Is anyone familiar with Andermatt, Switzerland? Is there anywhere to overnight, assuming the pass is open in a few days. (It was shut three weeks ago)

Russ


----------



## Rapide561

*Pass*

Hi

The pass is still closed according to the tourist info office.

However, if anyone has info on overnight aires/sosta etc in the area, that is appreciated.

Russ


----------



## MyGalSal

*No answer*

Got no answers for you Russ but you are in a beautiful part of the world. Enjoy.

Sal


----------



## Sprinta

I love Andermatt, been there dozens of times, mostly by motorbike..

The Susten pass is well blocked still and won't open till June

THe Oberalp is open (I've got webcams enabled on my iphone to my wife's horror :lol: )

Gottard will still be closed but the tunnel is always open

The cable car place is a motorhome park, it has hookups available and you use the facilities in the cable car building.
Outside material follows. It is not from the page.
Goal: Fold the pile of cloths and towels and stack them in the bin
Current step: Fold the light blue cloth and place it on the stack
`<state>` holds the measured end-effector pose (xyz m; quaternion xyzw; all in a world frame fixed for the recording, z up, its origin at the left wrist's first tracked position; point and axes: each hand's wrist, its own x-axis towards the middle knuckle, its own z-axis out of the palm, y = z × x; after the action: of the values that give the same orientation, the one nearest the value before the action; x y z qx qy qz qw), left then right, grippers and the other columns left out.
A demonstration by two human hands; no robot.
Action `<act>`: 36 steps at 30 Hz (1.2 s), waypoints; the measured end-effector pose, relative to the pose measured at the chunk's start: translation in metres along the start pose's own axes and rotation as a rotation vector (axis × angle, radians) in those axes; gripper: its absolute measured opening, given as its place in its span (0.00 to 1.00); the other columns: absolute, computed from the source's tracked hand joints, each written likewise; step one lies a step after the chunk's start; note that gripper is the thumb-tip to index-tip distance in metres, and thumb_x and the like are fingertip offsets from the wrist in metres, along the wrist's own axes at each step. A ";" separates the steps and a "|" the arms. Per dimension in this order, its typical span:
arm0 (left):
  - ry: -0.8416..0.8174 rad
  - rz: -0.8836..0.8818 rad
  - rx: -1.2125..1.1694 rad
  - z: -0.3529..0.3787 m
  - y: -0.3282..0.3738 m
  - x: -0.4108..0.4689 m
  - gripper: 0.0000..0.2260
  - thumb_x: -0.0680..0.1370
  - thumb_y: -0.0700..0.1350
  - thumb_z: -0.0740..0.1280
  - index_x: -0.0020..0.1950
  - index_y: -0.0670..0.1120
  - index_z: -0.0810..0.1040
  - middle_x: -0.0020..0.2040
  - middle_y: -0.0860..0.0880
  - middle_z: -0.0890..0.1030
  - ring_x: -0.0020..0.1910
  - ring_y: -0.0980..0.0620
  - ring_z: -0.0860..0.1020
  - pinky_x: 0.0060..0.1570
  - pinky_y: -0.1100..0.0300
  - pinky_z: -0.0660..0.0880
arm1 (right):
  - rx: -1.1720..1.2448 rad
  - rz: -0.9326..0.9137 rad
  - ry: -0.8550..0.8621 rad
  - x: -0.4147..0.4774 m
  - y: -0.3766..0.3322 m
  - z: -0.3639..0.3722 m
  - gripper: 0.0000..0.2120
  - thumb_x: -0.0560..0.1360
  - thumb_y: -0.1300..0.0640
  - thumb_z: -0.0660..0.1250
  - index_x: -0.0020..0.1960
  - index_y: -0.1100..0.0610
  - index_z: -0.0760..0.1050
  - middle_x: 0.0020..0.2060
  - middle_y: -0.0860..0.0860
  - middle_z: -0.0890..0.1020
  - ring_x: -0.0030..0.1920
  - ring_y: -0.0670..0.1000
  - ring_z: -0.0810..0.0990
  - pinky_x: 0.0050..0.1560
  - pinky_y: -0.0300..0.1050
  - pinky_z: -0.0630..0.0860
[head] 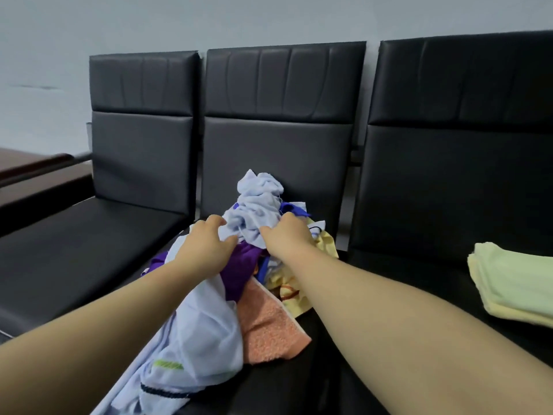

May is generally a holiday/closed season up there as they use the month to do repairs between Winter and Summer seasons


----------



## jonegood

Hi russel, 

There is a campsite in Andermatt, its pretty poor and fairly expensive but its only about 1km from town on the Furkapass side. 

Is it the furkapass your trying to get over because there is a rail tunnel that costs about 30chf. Its single track but very usable.

hth
Jon


----------



## jonegood

Sprinta said:


> I love Andermatt, been there dozens of times, mostly by motorbike..
> 
> The Susten pass is well blocked still and won't open till June
> 
> THe Oberalp is open (I've got webcams enabled on my iphone to my wife's horror :lol: )
> 
> Gottard will still be closed but the tunnel is always open
> 
> The cable car place is a motorhome park, it has hookups available and you use the facilities in the cable car building.
> 
> May is generally a holiday/closed season up there as they use the month to do repairs between Winter and Summer seasons


beat me to it, this is the same place.


----------



## Sprinta

here is a view Sept 2012 taken from the camp ground - lovely it aint!


----------



## Zozzer

We also stayed at Gotthard Camping, excellent site within easy walking distance of the town.

http://www.gotthard-camping.ch/index.html


----------



## Rapide561

*Andermatt*

Thanks for the replies folks. Ideally, somewhere free!

Is the cable car place free?

I will do this in September when coming back south

The Simplon Pass was open in April, spent the night in the Hospiz carpark - lovely and peaceful.

Russ


----------



## jonegood

*Re: Andermatt*



Rapide561 said:


> Thanks for the replies folks. Ideally, somewhere free!
> 
> Is the cable car place free?
> 
> I will do this in September when coming back south
> 
> The Simplon Pass was open in April, spent the night in the Hospiz carpark - lovely and peaceful.
> 
> Russ


No cable car place is expensive - about £15?? for not much!!

Simplon pass is better and free. but you ve got to get from there.

Switzerland is ridiculously expensive all over.

Jon


----------



## WildThingsKev

We spent several nights just over the OberAlpen Pass at the railway station carpark in Sedrun.

Very scenic and quiet, trains start about 7am and finish by 11pm but are no noisier than an electric milk float!

Oberalpen pass is at the head of the valley in the background, the railway goes to Andermatt through a tunnel but the van was too big.

Kev


----------



## fatbuddha

we're looking at doing a couple of days skiing in Andermatt next March - anyone know of any aires in the town that would be suitable??


----------



## Morphology

> we're looking at doing a couple of days skiing in Andermatt next March - anyone know of any aires in the town that would be suitable??


According to the WOMO database, you can overnight in the carpark of the Hospental-Winterhorn ski lift here: 46.6169447, 8.5630887

BUT it doesn't say whether this is summer or winter, so please don't take my word for it!!

Morph


----------



## fatbuddha

thanks for that info Morph - I actually found that after my original post, but as you say, it doesn't really say whether it's winter or summer use only. 

might drop a line to the local Tourist Office and ask them


----------